== Segment start ==
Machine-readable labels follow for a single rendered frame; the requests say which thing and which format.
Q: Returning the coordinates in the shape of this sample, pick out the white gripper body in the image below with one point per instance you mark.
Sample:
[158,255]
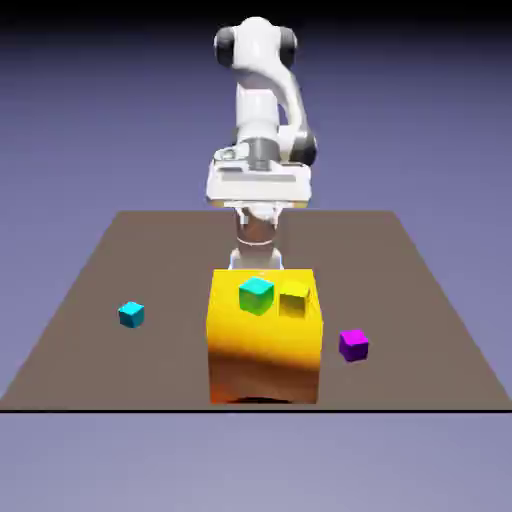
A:
[258,188]

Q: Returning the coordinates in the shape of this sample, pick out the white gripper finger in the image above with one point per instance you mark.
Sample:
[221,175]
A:
[274,215]
[243,216]

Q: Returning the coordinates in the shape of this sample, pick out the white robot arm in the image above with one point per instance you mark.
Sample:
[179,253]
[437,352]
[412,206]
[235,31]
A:
[256,60]

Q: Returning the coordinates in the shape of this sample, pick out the small teal green cube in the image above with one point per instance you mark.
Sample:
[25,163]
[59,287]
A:
[256,298]

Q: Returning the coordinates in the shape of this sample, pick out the small yellow cube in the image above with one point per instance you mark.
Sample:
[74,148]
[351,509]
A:
[294,302]

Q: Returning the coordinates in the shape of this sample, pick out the small cyan cube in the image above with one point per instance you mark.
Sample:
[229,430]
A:
[131,315]

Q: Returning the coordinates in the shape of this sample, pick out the small purple cube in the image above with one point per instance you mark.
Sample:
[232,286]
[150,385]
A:
[353,346]

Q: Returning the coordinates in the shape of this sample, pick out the large yellow box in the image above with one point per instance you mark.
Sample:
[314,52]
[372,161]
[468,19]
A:
[264,344]

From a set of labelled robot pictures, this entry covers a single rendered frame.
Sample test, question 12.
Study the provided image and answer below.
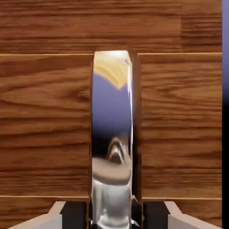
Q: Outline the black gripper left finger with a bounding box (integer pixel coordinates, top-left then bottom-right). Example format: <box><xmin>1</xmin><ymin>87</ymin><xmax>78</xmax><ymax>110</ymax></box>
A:
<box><xmin>8</xmin><ymin>201</ymin><xmax>89</xmax><ymax>229</ymax></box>

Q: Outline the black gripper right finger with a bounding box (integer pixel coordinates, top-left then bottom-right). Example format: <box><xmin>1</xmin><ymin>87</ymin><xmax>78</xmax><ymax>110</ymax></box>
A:
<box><xmin>141</xmin><ymin>201</ymin><xmax>223</xmax><ymax>229</ymax></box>

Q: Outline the curved shiny metal handle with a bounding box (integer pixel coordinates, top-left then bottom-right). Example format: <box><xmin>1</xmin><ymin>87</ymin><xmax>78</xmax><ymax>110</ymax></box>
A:
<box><xmin>89</xmin><ymin>50</ymin><xmax>143</xmax><ymax>229</ymax></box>

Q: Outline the brown wooden cabinet door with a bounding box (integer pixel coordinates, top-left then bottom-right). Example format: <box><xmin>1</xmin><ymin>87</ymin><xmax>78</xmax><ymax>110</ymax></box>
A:
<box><xmin>0</xmin><ymin>53</ymin><xmax>223</xmax><ymax>199</ymax></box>

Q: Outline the brown wooden cabinet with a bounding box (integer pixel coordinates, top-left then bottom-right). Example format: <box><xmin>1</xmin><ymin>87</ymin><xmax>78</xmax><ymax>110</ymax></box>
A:
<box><xmin>0</xmin><ymin>0</ymin><xmax>223</xmax><ymax>229</ymax></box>

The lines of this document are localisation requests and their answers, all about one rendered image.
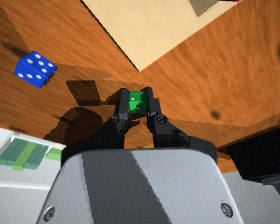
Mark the beige flat mat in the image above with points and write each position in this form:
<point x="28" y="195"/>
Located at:
<point x="147" y="29"/>

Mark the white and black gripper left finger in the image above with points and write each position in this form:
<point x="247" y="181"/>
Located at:
<point x="111" y="136"/>

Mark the blue die with white pips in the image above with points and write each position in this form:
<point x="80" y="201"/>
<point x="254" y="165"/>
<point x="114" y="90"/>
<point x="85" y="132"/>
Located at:
<point x="35" y="69"/>

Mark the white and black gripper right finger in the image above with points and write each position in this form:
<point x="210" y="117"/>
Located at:
<point x="165" y="133"/>

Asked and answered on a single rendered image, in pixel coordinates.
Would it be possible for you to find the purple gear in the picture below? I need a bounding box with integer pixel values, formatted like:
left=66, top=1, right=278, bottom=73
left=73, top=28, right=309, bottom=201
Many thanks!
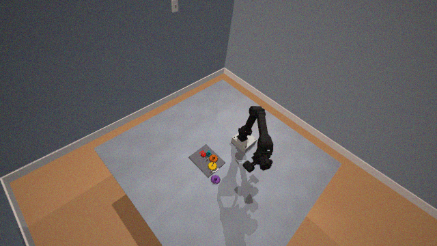
left=211, top=175, right=221, bottom=184

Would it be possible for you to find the yellow gear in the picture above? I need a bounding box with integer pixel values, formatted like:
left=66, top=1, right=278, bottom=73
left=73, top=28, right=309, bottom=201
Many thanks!
left=208, top=162, right=217, bottom=171

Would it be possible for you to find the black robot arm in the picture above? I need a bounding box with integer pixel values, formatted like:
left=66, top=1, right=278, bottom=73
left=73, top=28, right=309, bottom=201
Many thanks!
left=237, top=106, right=273, bottom=171

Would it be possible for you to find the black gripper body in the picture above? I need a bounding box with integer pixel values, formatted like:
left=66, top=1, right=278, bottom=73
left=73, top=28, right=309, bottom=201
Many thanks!
left=243, top=152, right=258, bottom=173

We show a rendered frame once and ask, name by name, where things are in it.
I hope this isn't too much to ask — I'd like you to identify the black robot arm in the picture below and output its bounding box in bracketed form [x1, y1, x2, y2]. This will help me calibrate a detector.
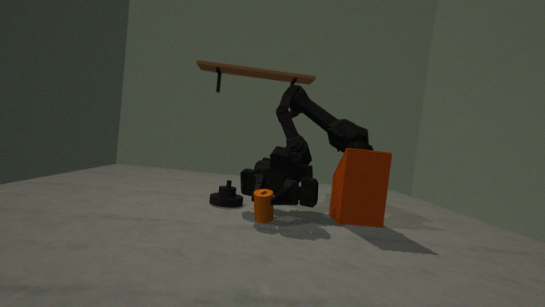
[254, 85, 374, 179]

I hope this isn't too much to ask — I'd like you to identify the orange knob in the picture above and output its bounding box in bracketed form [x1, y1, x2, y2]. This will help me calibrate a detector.
[254, 189, 273, 223]

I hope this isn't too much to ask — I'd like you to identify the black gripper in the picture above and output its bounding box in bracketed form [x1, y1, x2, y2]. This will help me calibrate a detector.
[241, 169, 318, 207]

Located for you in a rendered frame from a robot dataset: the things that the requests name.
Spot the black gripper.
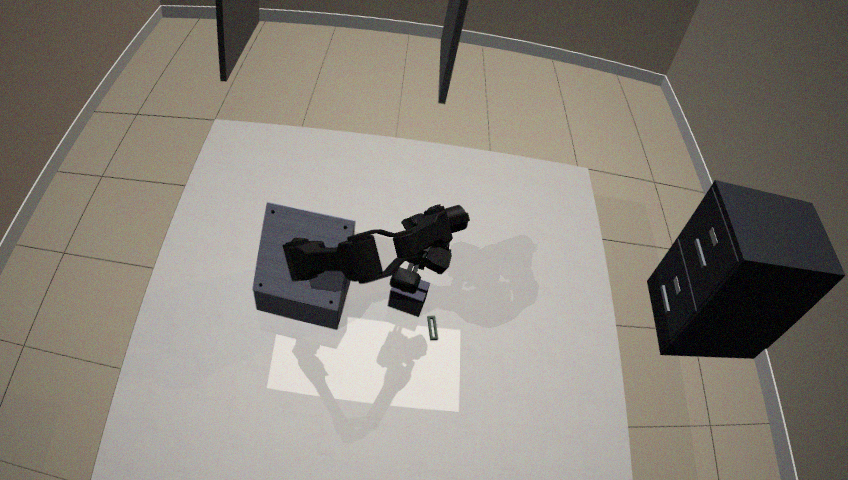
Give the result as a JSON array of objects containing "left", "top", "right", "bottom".
[{"left": 389, "top": 246, "right": 431, "bottom": 294}]

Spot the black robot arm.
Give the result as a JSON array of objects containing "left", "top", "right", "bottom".
[{"left": 282, "top": 204, "right": 470, "bottom": 284}]

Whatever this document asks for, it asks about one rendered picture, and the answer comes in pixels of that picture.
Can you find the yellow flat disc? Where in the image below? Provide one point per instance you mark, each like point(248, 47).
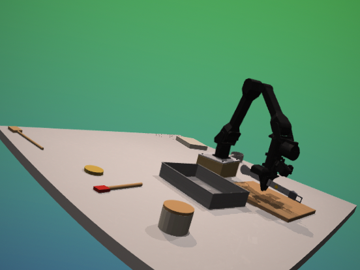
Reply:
== Segment end ==
• PROBLEM DETAILS
All of the data is to be returned exactly, with no pictures included.

• TASK OUTPUT
Machine-readable labels follow for a single rendered frame; the requests say which thing and which format.
Q: Returning the coordinates in the shape of this sample, pick out the white gripper body in the image below with one point per instance you mark.
Sample:
[158,255]
A:
[258,188]

Q: Returning the coordinates in the shape of this sample, pick out the white gripper finger in the image above with one point per instance you mark.
Sample:
[221,175]
A:
[274,215]
[243,216]

Q: Returning the coordinates in the shape of this sample, pick out the white robot arm in the image above with one point per instance you mark.
Sample:
[179,253]
[437,352]
[412,206]
[235,31]
A:
[256,60]

Q: Returning the coordinates in the shape of this sample, pick out the small teal green cube in the image above with one point per instance you mark.
Sample:
[25,163]
[59,287]
A:
[256,298]

Q: Returning the coordinates in the shape of this sample, pick out the small yellow cube in the image above with one point per instance you mark.
Sample:
[74,148]
[351,509]
A:
[294,302]

Q: Returning the coordinates in the shape of this sample, pick out the small cyan cube in the image above with one point per instance you mark.
Sample:
[229,430]
A:
[131,315]

Q: Returning the coordinates in the shape of this sample, pick out the small purple cube in the image above with one point per instance you mark.
Sample:
[232,286]
[150,385]
A:
[353,346]

Q: Returning the coordinates in the shape of this sample, pick out the large yellow box in the image above with one point per instance you mark.
Sample:
[314,52]
[372,161]
[468,19]
A:
[264,344]

From a set of labelled robot pictures, this entry covers a single rendered frame.
Sample test, question 12.
Study the provided image and answer below.
Q: Outline the black gripper left finger with a bounding box (integer pixel coordinates, top-left then bottom-right). Example format: <box><xmin>1</xmin><ymin>87</ymin><xmax>78</xmax><ymax>110</ymax></box>
A:
<box><xmin>8</xmin><ymin>201</ymin><xmax>89</xmax><ymax>229</ymax></box>

Q: Outline the black gripper right finger with a bounding box (integer pixel coordinates, top-left then bottom-right). Example format: <box><xmin>1</xmin><ymin>87</ymin><xmax>78</xmax><ymax>110</ymax></box>
A:
<box><xmin>141</xmin><ymin>201</ymin><xmax>223</xmax><ymax>229</ymax></box>

Q: Outline the curved shiny metal handle with a bounding box (integer pixel coordinates, top-left then bottom-right). Example format: <box><xmin>1</xmin><ymin>87</ymin><xmax>78</xmax><ymax>110</ymax></box>
A:
<box><xmin>89</xmin><ymin>50</ymin><xmax>143</xmax><ymax>229</ymax></box>

Q: Outline the brown wooden cabinet door with a bounding box (integer pixel coordinates, top-left then bottom-right). Example format: <box><xmin>1</xmin><ymin>87</ymin><xmax>78</xmax><ymax>110</ymax></box>
A:
<box><xmin>0</xmin><ymin>53</ymin><xmax>223</xmax><ymax>199</ymax></box>

Q: Outline the brown wooden cabinet with a bounding box (integer pixel coordinates, top-left then bottom-right). Example format: <box><xmin>1</xmin><ymin>87</ymin><xmax>78</xmax><ymax>110</ymax></box>
A:
<box><xmin>0</xmin><ymin>0</ymin><xmax>223</xmax><ymax>229</ymax></box>

The lines of this document are localisation requests and their answers, all about one rendered image.
Mark the beige flat mat in the image above with points and write each position in this form:
<point x="28" y="195"/>
Located at:
<point x="147" y="29"/>

Mark the white and black gripper left finger in the image above with points and write each position in this form:
<point x="247" y="181"/>
Located at:
<point x="111" y="136"/>

Mark the blue die with white pips in the image above with points and write each position in this form:
<point x="80" y="201"/>
<point x="254" y="165"/>
<point x="114" y="90"/>
<point x="85" y="132"/>
Located at:
<point x="35" y="69"/>

Mark the white and black gripper right finger in the image above with points and write each position in this form:
<point x="210" y="117"/>
Located at:
<point x="165" y="133"/>

Asked and answered on a single rendered image, in pixel coordinates.
Would it be possible for you to find the purple gear in the picture below? I need a bounding box with integer pixel values, formatted like:
left=66, top=1, right=278, bottom=73
left=73, top=28, right=309, bottom=201
Many thanks!
left=211, top=175, right=221, bottom=184

Would it be possible for you to find the yellow gear in the picture above? I need a bounding box with integer pixel values, formatted like:
left=66, top=1, right=278, bottom=73
left=73, top=28, right=309, bottom=201
Many thanks!
left=208, top=162, right=217, bottom=171

Would it be possible for you to find the black robot arm in the picture above? I need a bounding box with integer pixel values, formatted like:
left=66, top=1, right=278, bottom=73
left=73, top=28, right=309, bottom=201
Many thanks!
left=237, top=106, right=273, bottom=171

Would it be possible for you to find the black gripper body in the picture above? I need a bounding box with integer pixel values, formatted like:
left=66, top=1, right=278, bottom=73
left=73, top=28, right=309, bottom=201
Many thanks!
left=243, top=152, right=258, bottom=173

We show a rendered frame once and ask, name by name, where things are in it.
I hope this isn't too much to ask — I'd like you to identify the black robot arm in the picture below and output its bounding box in bracketed form [x1, y1, x2, y2]. This will help me calibrate a detector.
[254, 85, 374, 179]

I hope this isn't too much to ask — I'd like you to identify the orange knob in the picture above and output its bounding box in bracketed form [x1, y1, x2, y2]. This will help me calibrate a detector.
[254, 189, 273, 223]

I hope this isn't too much to ask — I'd like you to identify the black gripper in the picture above and output its bounding box in bracketed form [x1, y1, x2, y2]. This will help me calibrate a detector.
[241, 169, 318, 207]

Located for you in a rendered frame from a robot dataset: the things that the requests name.
Spot the black gripper.
Give the result as a JSON array of objects containing "left", "top", "right", "bottom".
[{"left": 389, "top": 246, "right": 431, "bottom": 294}]

Spot the black robot arm.
Give the result as a JSON array of objects containing "left", "top", "right", "bottom".
[{"left": 282, "top": 204, "right": 470, "bottom": 284}]

Whatever this document asks for, it asks about one rendered picture, and the answer comes in pixels of that picture.
Can you find the yellow flat disc? Where in the image below? Provide one point per instance you mark, each like point(248, 47).
Reply:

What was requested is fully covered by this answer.